Если картины серии расположить в хронологической последовательности отраженных в них событий, то следует начать с полотен, на которых художник воссоздал свои дунайские впечатления начала кампании, — это «Пикет на Дунае» (1878–1879) и «Шпион» (1878–1879) — картины, еще не фиксирующие значительных событий и не принадлежащие к главным произведениям серии.
Ряд больших полотен отражает трагические страницы кампании. Как правило, на них воспроизведены военные эпизоды, свидетелем которых был художник. Среди этих полотен — картина «Под Плевной» (1878–1879). Густые клубы порохового дыма заволокли пасмурное осеннее небо. На безопасном удалении от поля боя, на невысоком холме, царь со свитой. Александр II и его брат-главнокомандующий сидят на складных стульях. Свитские генералы и офицеры в парадных мундирах, со сверкающими серебром аксельбантами стоят позади в тревожном ожидании. Где-то впереди идет бой. Здесь Верещагин отказался от традиционного для академической живописи симметричного, центрического построения композиции, которого он придерживался еще в своих туркестанских полотнах. Группа людей отодвинута в глубь картины, к ее правому срезу, а весь формат полотна вытянут в длину, что создает ощущение композиционной неуравновешенности. Фигуры царя и его свиты, наблюдающих за сражением, значительно удалены от поля боя. Этим композиционным приемом художник подчеркивает изолированность царя и его окружения от солдатских масс, сражающихся где-то вдали, за клубами порохового дыма. Зритель видит созерцательное бездействие командования в то время, как гибнут в плохо подготовленном сражении сотни и тысячи солдат. И за это царь и его сановники несут прямую ответственность — таков обличительный пафос этого произведения.

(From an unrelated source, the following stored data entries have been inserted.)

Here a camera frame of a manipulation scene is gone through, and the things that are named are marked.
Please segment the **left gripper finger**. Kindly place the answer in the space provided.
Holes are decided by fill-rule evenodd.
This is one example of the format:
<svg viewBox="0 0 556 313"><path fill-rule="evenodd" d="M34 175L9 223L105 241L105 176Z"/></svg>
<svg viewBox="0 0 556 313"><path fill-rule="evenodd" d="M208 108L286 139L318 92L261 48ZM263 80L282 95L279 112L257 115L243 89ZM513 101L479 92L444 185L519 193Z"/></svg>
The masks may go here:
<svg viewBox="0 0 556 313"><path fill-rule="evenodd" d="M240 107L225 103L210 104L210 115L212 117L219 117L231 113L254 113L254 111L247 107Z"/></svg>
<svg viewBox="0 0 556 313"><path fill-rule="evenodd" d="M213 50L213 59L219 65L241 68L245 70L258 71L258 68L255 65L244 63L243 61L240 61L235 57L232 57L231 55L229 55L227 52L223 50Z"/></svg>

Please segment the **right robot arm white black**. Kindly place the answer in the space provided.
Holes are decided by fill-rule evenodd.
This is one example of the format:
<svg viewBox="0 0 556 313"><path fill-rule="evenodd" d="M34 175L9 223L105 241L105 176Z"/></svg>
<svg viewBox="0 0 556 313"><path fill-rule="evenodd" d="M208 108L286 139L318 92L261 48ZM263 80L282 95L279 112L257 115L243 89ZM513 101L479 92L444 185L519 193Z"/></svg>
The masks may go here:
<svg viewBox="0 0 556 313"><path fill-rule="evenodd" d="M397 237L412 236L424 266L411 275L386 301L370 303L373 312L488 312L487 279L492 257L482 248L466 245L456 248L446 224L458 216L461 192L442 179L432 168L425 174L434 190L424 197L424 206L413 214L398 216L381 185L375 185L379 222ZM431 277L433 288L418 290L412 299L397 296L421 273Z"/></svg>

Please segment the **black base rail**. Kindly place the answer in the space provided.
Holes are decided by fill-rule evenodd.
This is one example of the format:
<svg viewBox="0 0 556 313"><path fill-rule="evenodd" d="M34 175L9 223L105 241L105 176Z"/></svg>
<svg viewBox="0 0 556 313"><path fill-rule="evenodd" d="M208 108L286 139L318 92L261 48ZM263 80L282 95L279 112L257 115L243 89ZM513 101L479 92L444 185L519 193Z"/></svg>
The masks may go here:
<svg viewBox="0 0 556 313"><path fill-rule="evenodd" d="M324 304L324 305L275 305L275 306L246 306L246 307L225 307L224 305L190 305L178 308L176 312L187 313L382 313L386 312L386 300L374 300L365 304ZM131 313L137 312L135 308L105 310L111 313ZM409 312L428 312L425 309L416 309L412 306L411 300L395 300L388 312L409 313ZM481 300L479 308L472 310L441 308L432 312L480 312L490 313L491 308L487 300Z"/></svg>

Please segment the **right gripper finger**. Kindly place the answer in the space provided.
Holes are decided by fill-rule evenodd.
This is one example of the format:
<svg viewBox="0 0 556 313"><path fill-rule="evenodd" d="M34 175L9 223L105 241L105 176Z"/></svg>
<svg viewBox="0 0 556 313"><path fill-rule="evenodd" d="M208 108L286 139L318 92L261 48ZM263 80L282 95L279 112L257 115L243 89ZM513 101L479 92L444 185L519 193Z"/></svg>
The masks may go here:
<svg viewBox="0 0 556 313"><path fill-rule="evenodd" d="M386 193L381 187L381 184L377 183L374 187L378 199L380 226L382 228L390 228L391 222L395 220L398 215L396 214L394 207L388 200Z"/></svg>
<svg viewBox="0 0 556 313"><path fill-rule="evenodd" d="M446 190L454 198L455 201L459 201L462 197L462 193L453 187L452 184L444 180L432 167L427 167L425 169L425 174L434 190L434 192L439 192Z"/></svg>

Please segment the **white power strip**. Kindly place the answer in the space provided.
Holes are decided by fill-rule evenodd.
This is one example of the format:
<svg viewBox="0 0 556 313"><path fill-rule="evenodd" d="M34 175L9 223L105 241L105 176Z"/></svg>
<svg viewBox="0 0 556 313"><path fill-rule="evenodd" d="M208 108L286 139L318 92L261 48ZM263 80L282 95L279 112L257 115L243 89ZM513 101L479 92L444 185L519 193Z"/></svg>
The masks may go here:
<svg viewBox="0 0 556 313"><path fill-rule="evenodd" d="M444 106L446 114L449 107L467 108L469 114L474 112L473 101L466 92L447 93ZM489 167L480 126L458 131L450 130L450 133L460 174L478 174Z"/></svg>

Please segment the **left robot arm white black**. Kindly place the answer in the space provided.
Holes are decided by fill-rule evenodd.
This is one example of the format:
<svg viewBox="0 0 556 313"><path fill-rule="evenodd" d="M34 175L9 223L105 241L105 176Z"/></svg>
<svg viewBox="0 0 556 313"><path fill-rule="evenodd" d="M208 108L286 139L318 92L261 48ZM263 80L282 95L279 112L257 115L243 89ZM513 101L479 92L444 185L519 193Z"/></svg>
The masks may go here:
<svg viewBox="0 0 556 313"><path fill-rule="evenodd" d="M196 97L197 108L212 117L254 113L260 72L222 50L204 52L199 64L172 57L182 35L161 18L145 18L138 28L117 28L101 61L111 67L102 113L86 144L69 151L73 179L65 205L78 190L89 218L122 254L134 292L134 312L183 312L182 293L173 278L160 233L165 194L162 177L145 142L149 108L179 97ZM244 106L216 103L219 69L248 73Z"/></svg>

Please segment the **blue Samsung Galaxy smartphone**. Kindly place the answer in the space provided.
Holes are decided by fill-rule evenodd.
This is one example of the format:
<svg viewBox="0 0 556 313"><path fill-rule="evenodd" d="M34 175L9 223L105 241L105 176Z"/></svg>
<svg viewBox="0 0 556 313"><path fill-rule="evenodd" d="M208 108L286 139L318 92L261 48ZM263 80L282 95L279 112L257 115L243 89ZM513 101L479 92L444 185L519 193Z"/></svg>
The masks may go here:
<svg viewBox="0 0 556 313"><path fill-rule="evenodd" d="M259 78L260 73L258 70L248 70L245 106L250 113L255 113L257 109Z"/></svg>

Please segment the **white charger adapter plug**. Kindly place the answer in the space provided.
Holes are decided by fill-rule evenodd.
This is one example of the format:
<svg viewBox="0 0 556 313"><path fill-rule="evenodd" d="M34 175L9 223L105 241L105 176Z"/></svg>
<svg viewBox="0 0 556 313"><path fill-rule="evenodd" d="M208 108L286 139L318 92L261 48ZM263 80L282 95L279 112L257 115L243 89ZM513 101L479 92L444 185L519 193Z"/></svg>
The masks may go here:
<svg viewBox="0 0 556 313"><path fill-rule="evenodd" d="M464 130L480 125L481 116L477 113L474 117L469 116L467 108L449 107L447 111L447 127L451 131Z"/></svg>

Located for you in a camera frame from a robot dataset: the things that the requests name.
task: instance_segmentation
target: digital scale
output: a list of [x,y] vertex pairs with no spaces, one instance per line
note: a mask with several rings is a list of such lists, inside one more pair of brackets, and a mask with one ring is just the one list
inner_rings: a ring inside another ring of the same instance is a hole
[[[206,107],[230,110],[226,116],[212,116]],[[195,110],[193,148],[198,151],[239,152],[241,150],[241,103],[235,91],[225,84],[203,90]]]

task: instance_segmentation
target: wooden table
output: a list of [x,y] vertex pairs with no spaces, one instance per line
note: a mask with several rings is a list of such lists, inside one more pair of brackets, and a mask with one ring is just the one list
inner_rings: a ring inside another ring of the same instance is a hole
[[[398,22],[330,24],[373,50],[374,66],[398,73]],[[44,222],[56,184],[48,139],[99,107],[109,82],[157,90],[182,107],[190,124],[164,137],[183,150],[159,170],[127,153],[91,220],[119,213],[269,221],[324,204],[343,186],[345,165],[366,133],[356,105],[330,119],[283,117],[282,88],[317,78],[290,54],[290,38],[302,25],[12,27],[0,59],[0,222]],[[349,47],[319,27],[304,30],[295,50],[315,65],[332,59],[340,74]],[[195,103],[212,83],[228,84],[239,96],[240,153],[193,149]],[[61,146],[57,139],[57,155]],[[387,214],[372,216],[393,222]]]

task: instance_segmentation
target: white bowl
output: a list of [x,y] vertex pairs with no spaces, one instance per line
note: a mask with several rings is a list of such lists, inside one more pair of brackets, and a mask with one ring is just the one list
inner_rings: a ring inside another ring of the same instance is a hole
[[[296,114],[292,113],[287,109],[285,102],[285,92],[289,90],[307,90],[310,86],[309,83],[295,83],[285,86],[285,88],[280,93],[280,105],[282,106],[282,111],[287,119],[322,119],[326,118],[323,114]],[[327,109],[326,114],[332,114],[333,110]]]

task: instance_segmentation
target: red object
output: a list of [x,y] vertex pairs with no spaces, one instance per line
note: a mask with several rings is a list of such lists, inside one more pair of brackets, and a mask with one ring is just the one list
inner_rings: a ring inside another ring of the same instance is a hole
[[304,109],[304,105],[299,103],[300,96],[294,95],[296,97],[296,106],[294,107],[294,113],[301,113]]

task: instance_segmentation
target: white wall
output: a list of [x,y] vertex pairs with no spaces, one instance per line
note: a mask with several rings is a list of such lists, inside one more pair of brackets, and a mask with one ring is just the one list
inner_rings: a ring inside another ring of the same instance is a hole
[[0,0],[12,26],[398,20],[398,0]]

О картине «Под Плевной» есть интересное высказывание Н. К. Крупской: «Ильич говорил со мной о том, что сила Красной Армии — в близости командного состава к красноармейской массе. Мы вспомнили с ним картины Верещагина, отражавшие войну с Турцией 1877–1878 гг. Замечательные это были картины: идет бой, а командный состав в отдалении с горки смотрит на бой. Вылощенное, в перчатках, офицерье в бинокли смотрит с безопасного места, как гибнут в боях солдаты. Я видела впервые эту картину, когда мне было лет 10. Водил меня тогда на выставку картин Верещагина отец, и на всю жизнь врезались в память эти картины».
На полотне «Перед атакой» (1881) на переднем плане, за невысоким укрытием, залегла в ожидании сигнала к атаке цепь солдат. Слева, под прикрытием здания, стоит наблюдающая за полем боя группа офицеров во главе с пожилым генералом. Но все внимание художника приковано не к этой обособленной группе, а к солдатской массе. Солдаты со скатками и ружьями сидят и лежат на земле в непринужденных позах. Большинство из них обращено к зрителю спиной. Они не позируют, как на батальных полотнах академистов, а
На незаконченной картине «Атака» запечатлен непосредственный бой. По-видимому, это полотно по каким-то причинам не удовлетворяло художника, и Верещагин никогда его не выставлял. Впервые зритель мог увидеть «Атаку» только на посмертной верещагинской выставке в Петербурге в 1904 году.
Та же самая холмистая местность, покрытая увядшей осенней травой. Цепи солдат, уже поредевшие, устремляются в наступательном порыве к турецким редутам. Но дорогой ценой приходится платить за это наступление. Все поле усеяно телами мертвых и раненых. Вот раненый, судорожно опираясь на ружье, пытается приподняться или отползти. На переднем плане наблюдают из траншеи за ходом сражения два военачальника. Как это полотно не похоже на полотна баталистов академического направления, например того же А. Е. Коцебу, изображавшего красивые сражения-парады!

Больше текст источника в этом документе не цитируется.